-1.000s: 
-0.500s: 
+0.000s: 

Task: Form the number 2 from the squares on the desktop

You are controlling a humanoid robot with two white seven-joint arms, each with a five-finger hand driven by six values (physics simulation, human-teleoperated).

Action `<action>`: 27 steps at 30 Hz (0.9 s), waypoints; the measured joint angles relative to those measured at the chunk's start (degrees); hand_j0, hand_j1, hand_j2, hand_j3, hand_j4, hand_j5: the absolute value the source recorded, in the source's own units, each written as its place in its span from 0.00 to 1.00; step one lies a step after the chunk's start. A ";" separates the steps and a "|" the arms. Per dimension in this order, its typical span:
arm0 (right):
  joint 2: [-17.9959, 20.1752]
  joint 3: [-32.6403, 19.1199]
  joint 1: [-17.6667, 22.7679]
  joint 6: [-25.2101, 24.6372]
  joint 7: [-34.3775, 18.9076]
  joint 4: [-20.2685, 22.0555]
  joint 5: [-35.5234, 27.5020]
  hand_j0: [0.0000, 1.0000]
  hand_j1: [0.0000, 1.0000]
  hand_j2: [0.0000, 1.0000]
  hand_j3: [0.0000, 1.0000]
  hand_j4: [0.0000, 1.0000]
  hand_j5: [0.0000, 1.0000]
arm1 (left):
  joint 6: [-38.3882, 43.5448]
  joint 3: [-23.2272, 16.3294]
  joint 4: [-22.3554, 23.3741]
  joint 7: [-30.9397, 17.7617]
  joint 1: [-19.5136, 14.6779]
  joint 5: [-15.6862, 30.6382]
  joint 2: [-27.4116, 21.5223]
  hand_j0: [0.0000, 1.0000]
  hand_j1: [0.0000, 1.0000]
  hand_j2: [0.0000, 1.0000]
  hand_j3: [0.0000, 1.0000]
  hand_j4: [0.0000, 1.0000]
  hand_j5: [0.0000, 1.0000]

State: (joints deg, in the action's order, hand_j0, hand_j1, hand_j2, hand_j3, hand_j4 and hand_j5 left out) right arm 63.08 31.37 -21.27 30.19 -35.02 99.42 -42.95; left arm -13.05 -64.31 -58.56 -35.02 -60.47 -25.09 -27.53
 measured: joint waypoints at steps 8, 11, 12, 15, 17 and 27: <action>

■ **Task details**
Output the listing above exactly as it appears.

■ **Answer space**
-1.000s: 
-0.500s: 
+0.000s: 

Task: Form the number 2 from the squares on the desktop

You are controlling a humanoid robot with two white seven-joint arms, each with a five-finger hand driven by six values (physics simulation, human-teleoperated).

Action `<action>`: 27 steps at 30 Hz (0.9 s), waypoints; the measured joint angles relative to those measured at the chunk's start (degrees); hand_j0, hand_j1, hand_j2, hand_j3, hand_j4, hand_j5: the absolute value the source recorded, in the source's own units, each written as its place in its span from 0.00 to 1.00; step one lies a step after the chunk's start. A ";" separates the steps and a "|" the arms. Per dimension in this order, its typical span:
arm0 (right):
  joint 2: [-17.9959, 20.1752]
  joint 3: [-32.6403, 19.1199]
  joint 1: [-17.6667, 22.7679]
  joint 6: [-25.2101, 24.6372]
  joint 7: [-34.3775, 18.9076]
  joint 4: [-20.2685, 22.0555]
  joint 5: [-35.5234, 27.5020]
  hand_j0: [0.0000, 1.0000]
  hand_j1: [0.0000, 1.0000]
  hand_j2: [0.0000, 1.0000]
  hand_j3: [0.0000, 1.0000]
  hand_j4: [0.0000, 1.0000]
  hand_j5: [0.0000, 1.0000]
arm1 (left):
  joint 6: [-38.3882, 43.5448]
  joint 3: [-23.2272, 16.3294]
  joint 4: [-22.3554, 23.3741]
  joint 7: [-30.9397, 17.7617]
  joint 1: [-19.5136, 14.6779]
  joint 5: [-15.6862, 30.6382]
  joint 2: [-27.4116, 21.5223]
  hand_j0: [0.0000, 1.0000]
  hand_j1: [0.0000, 1.0000]
  hand_j2: [0.0000, 1.0000]
  hand_j3: [0.0000, 1.0000]
  hand_j4: [0.0000, 1.0000]
  hand_j5: [0.0000, 1.0000]

State: (joints deg, in the action's order, hand_j0, hand_j1, hand_j2, hand_j3, hand_j4 and hand_j5 left out) right arm 63.08 31.37 -21.27 30.19 -35.02 99.42 -42.95; left arm -13.05 -64.31 -58.56 -35.02 -60.47 -25.09 -27.53
 measured: joint waypoints at steps 8, 11, 12, 15, 17 and 27: <action>

Nothing more is needed for this exercise.